I've also had some conflicting thoughts about you and folks like Ellen Boughn (who is also a member here and gives terrific advice on what to shoot and how) propose or conduct photo shoots as advice for folks contributing to micros that may cost a contributor some serious cash.   Ellen recently wrote in her blog at Dreamstime about spending $500 on permits to shoot at the Seattle airport - not including modeling fees, mandatory insurance, etc., etc.  I read your blog entries regarding your shoots on Vail pass and on Steamboat - living fairly close to the area, I know what kind of fees a shoot like that can cost and I'm very interested to hear how you recover those costs with an average return from the micros being a dollar or so per image downloaded.

I know I will be watching closely.


« Reply #10 on: April 08, 2007, 10:28 »
I hope my recent blog post on Dreamstime didn't imply that photographers needto pay heavy location fees! My goal in writing the blog is to offer education, information and direction to Dreamstime contributors at all levels. The article about shooting air travel was primarily geared to the pro/am photographer without a budget. I dropped in the bit about the location fee at the Seattle airport because I often did rights managed productions there as the fee was so low compared to other public and private spaces where we often pay up to $2,000 a day in location fees. Like everything: it's all relative. I advise everyone to balance  investment with long term revenue expectations.
Thanks for the good words about my blog. Appreciate it! Ellen


« Reply #11 on: April 08, 2007, 16:44 »
I'm very interested to hear how you recover those costs

Ed, good question! I rarely do a major location shoot with only one licensing model in mind. For example, the productions with the largest investment will be submitted to rights-managed or royalty-free. But while I'm in the area, I can book a second set of models and create a few images for microstock. The cost is amortized over all the licensing models. Investment in production must be viewed over at least a 5 year period. In general terms, if I break even by year 2, I'm doing great! The profit comes in year 3 and after.

As Ellen mentioned, its all about balance, long term investment, and upfront research. Suggestion: find an image category, or demographic, that has very few images, then invest in that "keyword"  to increase your rate of return since there will be fewer images for the client to choose from.

As far as airports go, you can probably find a smaller city with a nice clean airport at no location fee- just trade out a few photos!


« Reply #12 on: April 08, 2007, 17:21 »
I'm just a little bemused that after being a microstock "veteran", helping sites like StockXpert get going, investing  two and a half years uploading and being there in the lean years.

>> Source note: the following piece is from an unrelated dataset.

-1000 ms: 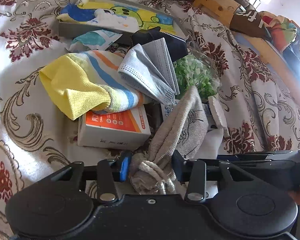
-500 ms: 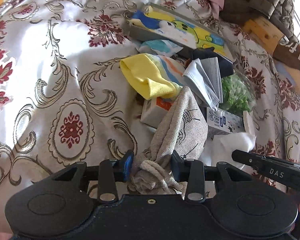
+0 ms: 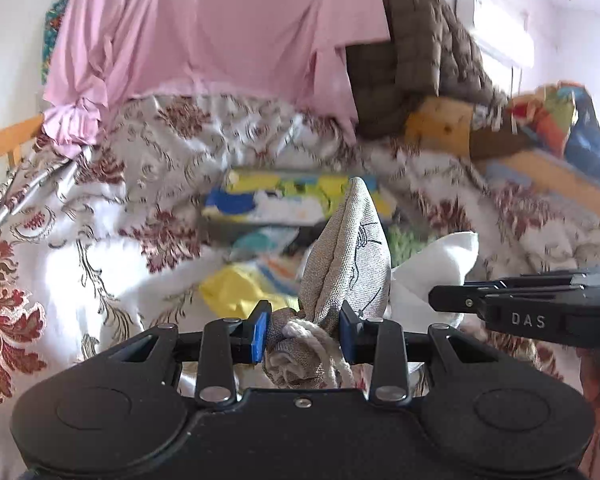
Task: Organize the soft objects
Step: 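Carry the pouch with the left gripper while the right gripper carries the sock toward the picture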
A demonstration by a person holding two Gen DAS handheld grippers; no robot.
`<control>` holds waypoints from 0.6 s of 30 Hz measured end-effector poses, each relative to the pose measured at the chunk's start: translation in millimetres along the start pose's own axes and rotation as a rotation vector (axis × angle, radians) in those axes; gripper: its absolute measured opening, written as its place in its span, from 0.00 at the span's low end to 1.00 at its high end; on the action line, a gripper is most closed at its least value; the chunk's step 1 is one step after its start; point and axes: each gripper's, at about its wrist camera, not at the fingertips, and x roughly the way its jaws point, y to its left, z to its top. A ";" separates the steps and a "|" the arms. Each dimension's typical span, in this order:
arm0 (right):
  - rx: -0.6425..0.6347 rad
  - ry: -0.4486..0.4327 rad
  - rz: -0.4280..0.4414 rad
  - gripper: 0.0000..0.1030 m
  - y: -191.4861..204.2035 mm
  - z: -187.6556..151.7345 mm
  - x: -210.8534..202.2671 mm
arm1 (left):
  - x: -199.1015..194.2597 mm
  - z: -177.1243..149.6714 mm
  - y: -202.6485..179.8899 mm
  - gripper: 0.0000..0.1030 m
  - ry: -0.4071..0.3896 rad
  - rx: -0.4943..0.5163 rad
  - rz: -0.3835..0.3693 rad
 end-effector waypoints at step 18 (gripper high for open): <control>0.040 -0.265 -0.089 0.08 -54.1 57.5 36.8 | 24.0 69.9 19.4 0.36 -0.165 -0.165 0.008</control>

Now "we" have changed the stock landscape, all of a sudden here comes the big guns, who may have been standing on the side lines bemused at the whole micro thing, hoping it would go away.

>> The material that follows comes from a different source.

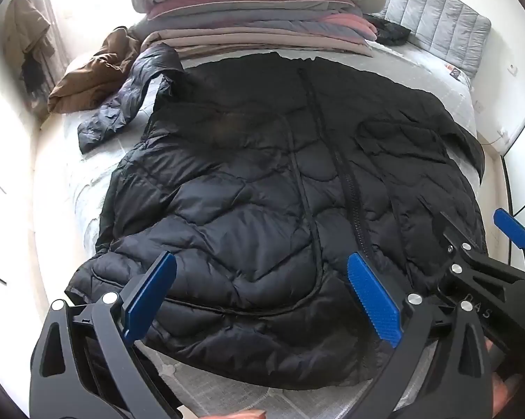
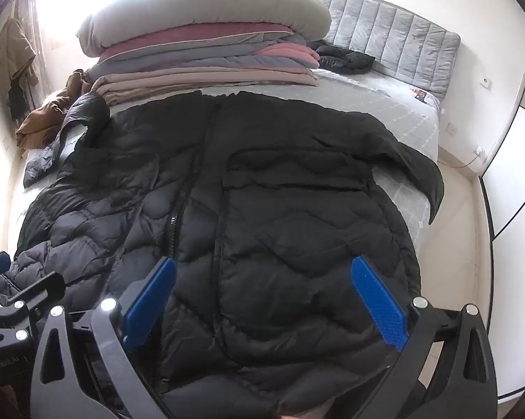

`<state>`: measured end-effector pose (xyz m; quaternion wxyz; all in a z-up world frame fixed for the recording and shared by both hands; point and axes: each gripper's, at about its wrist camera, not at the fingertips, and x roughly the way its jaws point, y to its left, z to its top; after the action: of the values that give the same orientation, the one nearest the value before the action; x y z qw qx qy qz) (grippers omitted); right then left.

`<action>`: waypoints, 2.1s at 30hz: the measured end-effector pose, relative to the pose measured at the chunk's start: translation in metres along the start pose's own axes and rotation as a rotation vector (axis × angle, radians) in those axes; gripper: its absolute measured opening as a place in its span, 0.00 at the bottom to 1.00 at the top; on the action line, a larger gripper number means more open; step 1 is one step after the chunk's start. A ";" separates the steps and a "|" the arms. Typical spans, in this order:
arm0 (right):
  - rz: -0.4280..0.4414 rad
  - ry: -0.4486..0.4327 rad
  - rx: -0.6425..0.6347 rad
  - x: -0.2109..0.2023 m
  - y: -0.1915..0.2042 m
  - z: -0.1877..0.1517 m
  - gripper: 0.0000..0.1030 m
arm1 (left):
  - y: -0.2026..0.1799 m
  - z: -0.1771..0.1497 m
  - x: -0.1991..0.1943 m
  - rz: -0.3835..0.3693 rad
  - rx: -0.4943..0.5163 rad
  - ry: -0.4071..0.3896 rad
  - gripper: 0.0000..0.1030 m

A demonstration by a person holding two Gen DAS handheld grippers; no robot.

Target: Fold large clothes

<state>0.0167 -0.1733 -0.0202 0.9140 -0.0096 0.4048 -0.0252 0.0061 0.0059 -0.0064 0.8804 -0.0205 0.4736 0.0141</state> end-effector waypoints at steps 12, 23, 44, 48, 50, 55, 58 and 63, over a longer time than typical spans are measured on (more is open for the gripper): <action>0.013 0.027 0.009 0.004 -0.001 -0.001 0.95 | 0.001 0.003 0.004 -0.002 0.001 0.007 0.92; 0.020 0.028 0.022 0.002 -0.004 0.002 0.95 | 0.000 0.004 0.004 0.008 0.002 -0.001 0.92; 0.024 0.025 0.023 0.000 -0.005 0.004 0.95 | -0.005 0.006 0.002 0.014 0.011 -0.002 0.92; 0.024 0.022 0.028 -0.002 -0.006 0.006 0.95 | -0.005 0.007 0.002 0.014 0.011 -0.003 0.92; 0.025 0.020 0.029 -0.002 -0.007 0.006 0.95 | -0.005 0.007 0.002 0.014 0.011 -0.002 0.92; 0.025 0.015 0.031 -0.003 -0.008 0.005 0.95 | -0.005 0.007 0.002 0.014 0.012 -0.002 0.92; 0.024 0.012 0.032 -0.003 -0.008 0.005 0.95 | -0.006 0.007 0.002 0.013 0.013 -0.002 0.92; 0.025 0.010 0.034 -0.003 -0.008 0.005 0.95 | -0.007 0.007 0.002 0.013 0.013 -0.001 0.92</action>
<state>0.0181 -0.1814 -0.0146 0.9122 0.0112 0.4091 -0.0206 0.0132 -0.0009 -0.0041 0.8806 -0.0118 0.4734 0.0170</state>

I think there are a lot of regular contributors here at Microstock Group, that industry "Veterans" can learn from, like seizing an opportunity when it's created.

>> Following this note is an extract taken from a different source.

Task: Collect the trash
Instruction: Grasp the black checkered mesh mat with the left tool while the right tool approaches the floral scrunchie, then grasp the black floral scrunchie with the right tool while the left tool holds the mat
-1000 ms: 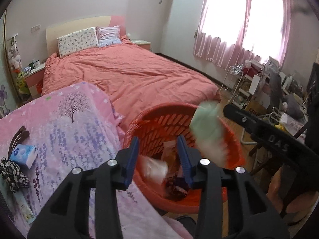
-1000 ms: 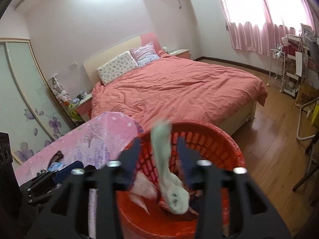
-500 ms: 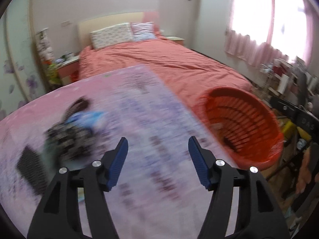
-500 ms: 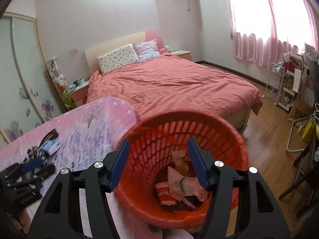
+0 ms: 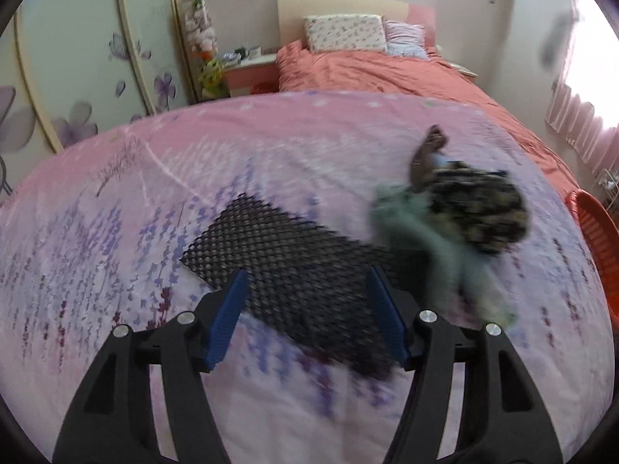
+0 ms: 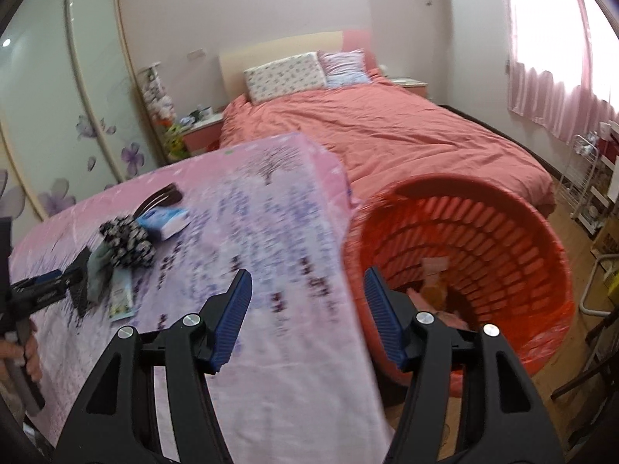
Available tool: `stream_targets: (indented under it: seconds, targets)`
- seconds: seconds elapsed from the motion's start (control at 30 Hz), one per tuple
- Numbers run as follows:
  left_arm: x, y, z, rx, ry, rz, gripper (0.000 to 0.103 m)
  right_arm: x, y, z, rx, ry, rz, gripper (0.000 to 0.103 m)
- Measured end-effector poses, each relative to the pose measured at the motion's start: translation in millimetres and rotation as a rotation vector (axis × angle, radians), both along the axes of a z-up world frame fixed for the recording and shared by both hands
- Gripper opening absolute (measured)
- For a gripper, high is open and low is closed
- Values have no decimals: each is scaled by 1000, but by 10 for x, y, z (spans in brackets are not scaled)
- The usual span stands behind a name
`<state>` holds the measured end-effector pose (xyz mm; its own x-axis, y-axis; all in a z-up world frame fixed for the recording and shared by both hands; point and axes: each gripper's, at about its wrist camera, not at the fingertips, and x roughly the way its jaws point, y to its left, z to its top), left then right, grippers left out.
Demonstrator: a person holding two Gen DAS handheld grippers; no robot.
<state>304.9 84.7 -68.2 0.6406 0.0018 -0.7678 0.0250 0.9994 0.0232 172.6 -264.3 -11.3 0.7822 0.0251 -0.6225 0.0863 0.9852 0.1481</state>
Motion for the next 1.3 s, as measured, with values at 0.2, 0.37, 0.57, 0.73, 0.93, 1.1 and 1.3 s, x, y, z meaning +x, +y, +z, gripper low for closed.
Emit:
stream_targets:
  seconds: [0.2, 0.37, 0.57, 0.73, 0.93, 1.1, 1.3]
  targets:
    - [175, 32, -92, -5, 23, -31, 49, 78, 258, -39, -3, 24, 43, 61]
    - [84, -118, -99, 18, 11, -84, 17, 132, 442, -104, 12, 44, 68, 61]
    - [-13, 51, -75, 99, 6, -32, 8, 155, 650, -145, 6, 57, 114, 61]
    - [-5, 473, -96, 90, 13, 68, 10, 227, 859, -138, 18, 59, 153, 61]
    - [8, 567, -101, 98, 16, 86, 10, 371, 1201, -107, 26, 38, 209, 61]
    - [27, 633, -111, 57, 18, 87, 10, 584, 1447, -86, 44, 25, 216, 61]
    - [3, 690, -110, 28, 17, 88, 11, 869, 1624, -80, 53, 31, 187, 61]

I know I'll apologize now...


« Reply #13 on: April 08, 2007, 17:53 »
Thanks Ellen and Ron - very good information.  I know times will change and I'm pretty sure we'll have to increase quality and production costs to get that quality.  It's also becoming more and more difficult to decide what is appropriate for RM, what is appropriate for RF, what is appropriate for the micros and what's appropriate for the traditional agencies.  Naturally, everyone wants the best of your work but the decision is at what cost to the contributor and the speculation of that 5 year recovery time.

Where the industry will be in 5 years - anyone's guess (and naturally everyone has an opinion about how to run your business   ;D ).  Again, I can't express enough how helpful and grateful I am for your advice on both fronts.